Presiden Joko Widodo dalam Sidang Kabinet Paripurna, 9 April 2018, pernah mengkritik anggaran riset yang tersebar dan terbagi kecil-kecil di banyak balitbang kementerian sehingga kurang optimal. Namun, menyatukan semua lembaga riset dalam Badan Riset Nasional demi optimalisasi anggaran juga dianggap bukan solusi karena struktur anggaran riset yang unik.
Pola administrasi kaku
Selain itu, lanjut Teguh, pengelolaan dana riset dalam APBN masih memakai mekanisme pengadaan barang dan jasa. Pola administrasi pelaporannya sangat kaku. Di akhir tahun anggaran, jika riset tidak menghasilkan sesuai prediksi awal, periset bisa terjerat kasus hukum.
Proses riset sulit menyesuaikan dengan rentang tahun anggaran karena sering kali riset butuh waktu bertahun-tahun. Riset juga tak selalu berbuah keberhasilan karena kegagalan riset bisa jadi pengetahuan baru.
Karena itu, dana riset sebaiknya dikelola sebagai dana hibah oleh lembaga independen, seperti DIPI yang ada di bawah pengawasan Akademi Ilmu Pengetahuan Indonesia (AIPI). Menurut Teguh, lembaga pendanaan independen itu tidak perlu tunggal, bisa dibedakan berdasarkan bidang tertentu atau karakter risetnya, seperti riset dasar atau terapan.
”Cara itu membuat pengontrolan dana riset lebih baik serta menghindari tumpang tindih riset,” ujarnya.
Dana abadi
Direktur Harmonisasi Peraturan Penganggaran Kementerian Keuangan Didik Kusnaini dalam diskusi di AIPI, Jakarta, Kamis (14/3/2019), mengatakan, mulai tahun ini, pemerintah menginisiasi adanya dana abadi riset. Untuk tahun 2019, anggaran yang disediakan mencapai Rp 990 miliar. Hasil pengelolaan dana abadi itu akan dimanfaatkan untuk dana riset.
Dana itu nantinya dikelola lembaga tertentu, bisa lembaga baru atau memanfaatkan lembaga yang ada, seperti Lembaga Pengelola Dana Pendidikan (LPDP). Namun, kemungkinan besar lembaga itu tetap akan dalam kontrol pemerintah.

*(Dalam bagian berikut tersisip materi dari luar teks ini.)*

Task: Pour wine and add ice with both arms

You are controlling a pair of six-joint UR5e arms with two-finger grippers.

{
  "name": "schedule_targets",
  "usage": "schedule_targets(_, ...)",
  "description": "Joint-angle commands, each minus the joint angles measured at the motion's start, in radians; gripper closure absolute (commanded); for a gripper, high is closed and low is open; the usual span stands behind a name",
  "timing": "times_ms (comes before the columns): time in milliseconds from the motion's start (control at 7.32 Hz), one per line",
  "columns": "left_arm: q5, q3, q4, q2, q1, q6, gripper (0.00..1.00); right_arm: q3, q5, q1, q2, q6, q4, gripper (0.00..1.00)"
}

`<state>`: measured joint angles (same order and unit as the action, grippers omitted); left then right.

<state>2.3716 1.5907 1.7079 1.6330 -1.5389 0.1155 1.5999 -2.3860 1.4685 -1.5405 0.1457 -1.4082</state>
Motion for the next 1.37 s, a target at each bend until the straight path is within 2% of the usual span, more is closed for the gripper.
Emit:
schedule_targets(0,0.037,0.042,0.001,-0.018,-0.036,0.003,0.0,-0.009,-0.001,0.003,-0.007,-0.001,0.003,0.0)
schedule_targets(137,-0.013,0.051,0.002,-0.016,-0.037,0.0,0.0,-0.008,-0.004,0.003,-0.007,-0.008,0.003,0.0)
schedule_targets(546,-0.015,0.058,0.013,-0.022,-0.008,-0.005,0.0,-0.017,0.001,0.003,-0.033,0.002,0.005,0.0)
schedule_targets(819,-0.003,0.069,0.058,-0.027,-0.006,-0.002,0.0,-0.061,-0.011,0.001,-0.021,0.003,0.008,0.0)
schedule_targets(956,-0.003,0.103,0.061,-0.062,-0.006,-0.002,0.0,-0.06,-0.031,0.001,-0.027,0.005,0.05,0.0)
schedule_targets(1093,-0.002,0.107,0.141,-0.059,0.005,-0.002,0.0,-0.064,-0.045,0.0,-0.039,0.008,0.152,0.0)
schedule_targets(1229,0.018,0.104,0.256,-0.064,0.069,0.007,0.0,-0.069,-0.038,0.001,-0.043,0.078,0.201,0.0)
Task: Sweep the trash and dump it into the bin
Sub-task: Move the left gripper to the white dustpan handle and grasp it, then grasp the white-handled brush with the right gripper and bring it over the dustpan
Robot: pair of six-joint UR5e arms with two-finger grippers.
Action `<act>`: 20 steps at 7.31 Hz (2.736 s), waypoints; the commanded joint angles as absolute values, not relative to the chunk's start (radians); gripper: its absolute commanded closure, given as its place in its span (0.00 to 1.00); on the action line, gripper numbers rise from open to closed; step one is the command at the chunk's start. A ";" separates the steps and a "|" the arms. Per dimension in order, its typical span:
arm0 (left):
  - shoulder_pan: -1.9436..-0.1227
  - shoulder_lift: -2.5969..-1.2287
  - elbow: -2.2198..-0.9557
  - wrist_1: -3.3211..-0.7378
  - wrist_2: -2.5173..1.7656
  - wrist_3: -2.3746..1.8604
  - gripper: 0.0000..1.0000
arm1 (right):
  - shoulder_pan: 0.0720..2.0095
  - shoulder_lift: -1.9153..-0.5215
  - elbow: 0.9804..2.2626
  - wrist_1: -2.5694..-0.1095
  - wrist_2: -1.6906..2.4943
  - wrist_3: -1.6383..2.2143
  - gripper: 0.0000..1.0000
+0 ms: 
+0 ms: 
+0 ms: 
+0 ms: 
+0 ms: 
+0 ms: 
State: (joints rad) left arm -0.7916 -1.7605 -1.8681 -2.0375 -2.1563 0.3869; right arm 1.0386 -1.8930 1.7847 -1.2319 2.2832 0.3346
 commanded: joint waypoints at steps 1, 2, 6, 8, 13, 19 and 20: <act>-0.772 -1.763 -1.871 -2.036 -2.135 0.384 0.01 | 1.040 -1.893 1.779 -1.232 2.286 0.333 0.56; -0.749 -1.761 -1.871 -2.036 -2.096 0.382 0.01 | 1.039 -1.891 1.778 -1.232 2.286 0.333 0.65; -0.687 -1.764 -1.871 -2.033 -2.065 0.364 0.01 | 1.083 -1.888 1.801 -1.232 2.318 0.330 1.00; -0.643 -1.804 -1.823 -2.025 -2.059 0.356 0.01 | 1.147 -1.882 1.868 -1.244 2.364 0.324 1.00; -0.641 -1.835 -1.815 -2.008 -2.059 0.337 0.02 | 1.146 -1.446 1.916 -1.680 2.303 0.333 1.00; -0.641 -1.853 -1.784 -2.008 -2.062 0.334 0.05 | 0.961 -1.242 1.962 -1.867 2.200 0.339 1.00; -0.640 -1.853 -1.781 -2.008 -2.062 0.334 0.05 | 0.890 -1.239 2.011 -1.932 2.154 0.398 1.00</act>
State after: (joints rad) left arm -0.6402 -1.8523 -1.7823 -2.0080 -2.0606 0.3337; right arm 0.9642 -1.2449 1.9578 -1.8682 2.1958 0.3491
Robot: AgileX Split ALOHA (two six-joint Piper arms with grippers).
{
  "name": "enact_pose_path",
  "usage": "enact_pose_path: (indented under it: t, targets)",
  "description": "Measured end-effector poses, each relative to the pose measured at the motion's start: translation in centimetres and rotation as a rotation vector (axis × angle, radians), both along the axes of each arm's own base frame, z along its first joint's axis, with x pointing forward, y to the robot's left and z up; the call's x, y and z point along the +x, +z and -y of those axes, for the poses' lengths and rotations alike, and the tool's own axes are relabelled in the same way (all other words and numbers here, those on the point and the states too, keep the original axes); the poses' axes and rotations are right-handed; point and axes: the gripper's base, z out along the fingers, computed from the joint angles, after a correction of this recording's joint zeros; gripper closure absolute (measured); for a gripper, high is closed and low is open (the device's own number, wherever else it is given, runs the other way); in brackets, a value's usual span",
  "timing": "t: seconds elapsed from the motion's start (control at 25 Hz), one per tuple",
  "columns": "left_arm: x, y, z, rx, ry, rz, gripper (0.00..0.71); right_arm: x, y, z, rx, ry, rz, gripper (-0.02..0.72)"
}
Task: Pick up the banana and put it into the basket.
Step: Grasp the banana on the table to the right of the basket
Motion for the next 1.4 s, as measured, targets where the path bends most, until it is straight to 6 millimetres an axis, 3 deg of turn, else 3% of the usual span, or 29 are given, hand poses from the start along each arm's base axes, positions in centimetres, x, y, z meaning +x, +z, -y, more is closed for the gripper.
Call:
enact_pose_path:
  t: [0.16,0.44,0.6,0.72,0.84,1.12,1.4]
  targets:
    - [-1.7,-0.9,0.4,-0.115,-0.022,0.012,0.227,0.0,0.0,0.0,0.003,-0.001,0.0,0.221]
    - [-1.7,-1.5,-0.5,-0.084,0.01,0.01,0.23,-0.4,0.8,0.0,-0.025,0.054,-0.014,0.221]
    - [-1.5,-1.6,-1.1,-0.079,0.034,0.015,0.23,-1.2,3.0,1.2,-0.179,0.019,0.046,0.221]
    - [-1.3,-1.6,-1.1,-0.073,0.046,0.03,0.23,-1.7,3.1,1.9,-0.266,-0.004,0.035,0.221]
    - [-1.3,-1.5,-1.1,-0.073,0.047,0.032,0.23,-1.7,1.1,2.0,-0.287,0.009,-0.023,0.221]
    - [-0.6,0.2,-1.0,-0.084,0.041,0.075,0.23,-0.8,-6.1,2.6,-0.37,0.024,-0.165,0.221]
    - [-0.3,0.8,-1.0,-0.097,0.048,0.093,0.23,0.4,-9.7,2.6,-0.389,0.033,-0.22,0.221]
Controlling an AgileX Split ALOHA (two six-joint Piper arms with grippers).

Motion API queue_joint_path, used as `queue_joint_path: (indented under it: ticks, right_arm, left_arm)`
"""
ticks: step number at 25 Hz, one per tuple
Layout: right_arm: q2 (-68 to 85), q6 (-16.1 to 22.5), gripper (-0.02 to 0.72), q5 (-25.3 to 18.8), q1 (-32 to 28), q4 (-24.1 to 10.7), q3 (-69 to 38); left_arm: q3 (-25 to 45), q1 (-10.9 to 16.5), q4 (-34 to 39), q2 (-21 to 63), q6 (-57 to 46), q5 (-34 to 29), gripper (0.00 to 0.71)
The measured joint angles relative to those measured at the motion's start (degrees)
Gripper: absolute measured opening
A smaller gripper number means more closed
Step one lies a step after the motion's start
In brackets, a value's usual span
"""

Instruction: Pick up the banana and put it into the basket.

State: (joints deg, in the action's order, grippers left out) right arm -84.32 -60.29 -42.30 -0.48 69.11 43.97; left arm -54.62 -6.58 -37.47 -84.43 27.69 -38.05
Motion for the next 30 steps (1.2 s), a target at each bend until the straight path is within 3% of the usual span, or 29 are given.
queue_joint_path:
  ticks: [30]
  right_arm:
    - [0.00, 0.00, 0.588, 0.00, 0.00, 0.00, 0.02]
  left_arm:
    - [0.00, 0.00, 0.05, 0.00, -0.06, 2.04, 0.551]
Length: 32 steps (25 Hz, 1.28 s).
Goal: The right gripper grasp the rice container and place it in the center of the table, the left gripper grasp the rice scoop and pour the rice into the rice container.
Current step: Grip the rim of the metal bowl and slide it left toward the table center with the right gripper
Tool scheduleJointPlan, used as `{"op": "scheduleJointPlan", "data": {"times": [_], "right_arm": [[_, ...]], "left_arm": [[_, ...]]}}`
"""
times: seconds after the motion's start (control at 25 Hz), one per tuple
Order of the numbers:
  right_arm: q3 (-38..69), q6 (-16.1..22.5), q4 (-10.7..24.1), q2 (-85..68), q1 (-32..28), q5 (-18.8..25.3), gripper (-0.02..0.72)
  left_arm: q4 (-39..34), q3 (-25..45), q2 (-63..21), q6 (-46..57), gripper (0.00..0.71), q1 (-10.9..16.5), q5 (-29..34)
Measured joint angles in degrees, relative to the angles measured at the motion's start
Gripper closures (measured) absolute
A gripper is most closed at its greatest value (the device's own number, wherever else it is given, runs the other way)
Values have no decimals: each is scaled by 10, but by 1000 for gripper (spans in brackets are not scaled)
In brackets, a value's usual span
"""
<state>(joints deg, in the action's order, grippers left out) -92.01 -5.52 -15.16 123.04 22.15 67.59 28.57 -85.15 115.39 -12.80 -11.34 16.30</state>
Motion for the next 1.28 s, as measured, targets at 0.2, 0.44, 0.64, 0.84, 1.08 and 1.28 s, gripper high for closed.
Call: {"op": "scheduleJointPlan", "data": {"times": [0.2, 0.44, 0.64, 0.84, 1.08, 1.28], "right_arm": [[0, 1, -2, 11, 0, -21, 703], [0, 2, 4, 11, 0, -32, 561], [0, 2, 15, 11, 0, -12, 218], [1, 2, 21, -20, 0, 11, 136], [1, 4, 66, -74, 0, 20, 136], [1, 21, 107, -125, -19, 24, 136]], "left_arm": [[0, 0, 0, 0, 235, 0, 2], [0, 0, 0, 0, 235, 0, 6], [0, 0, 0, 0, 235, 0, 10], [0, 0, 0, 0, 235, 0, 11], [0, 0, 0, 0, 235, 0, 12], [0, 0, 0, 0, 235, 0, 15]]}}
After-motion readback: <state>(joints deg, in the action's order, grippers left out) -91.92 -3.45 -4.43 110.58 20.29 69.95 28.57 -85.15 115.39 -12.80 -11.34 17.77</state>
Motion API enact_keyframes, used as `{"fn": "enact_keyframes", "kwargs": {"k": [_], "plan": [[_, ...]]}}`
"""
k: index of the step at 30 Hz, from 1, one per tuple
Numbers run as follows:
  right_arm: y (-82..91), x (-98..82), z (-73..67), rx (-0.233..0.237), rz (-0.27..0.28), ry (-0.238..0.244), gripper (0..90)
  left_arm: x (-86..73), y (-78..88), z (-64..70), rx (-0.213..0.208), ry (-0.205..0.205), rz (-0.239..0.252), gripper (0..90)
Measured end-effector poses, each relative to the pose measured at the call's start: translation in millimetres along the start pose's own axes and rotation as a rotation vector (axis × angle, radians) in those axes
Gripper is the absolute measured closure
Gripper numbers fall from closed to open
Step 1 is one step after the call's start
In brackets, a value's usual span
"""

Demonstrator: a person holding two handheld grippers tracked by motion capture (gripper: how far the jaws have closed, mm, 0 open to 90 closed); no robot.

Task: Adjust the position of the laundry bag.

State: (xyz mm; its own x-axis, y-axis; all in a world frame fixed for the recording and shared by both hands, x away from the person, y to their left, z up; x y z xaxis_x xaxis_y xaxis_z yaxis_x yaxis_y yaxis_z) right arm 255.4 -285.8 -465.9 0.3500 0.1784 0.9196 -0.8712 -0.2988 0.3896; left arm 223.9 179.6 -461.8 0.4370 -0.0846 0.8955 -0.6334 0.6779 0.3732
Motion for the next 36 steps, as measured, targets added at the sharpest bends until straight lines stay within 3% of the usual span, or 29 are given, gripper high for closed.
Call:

Sementara mekanisme penyalurannya dan siapa yang bisa mendapatkannya masih dalam penggodokan sejumlah kementerian, baik Kementerian Keuangan; Kementerian Riset, Teknologi, dan Pendidikan Tinggi; serta Kementerian Pendidikan dan Kebudayaan. Namun, riset yang bisa didanai kemungkinan yang mengacu pada Rencana Induk Riset Nasional.
”Lembaga pengelola dana abadi riset itu harus sudah terbentuk akhir tahun ini sehingga dananya bisa dicairkan,” kata Didik.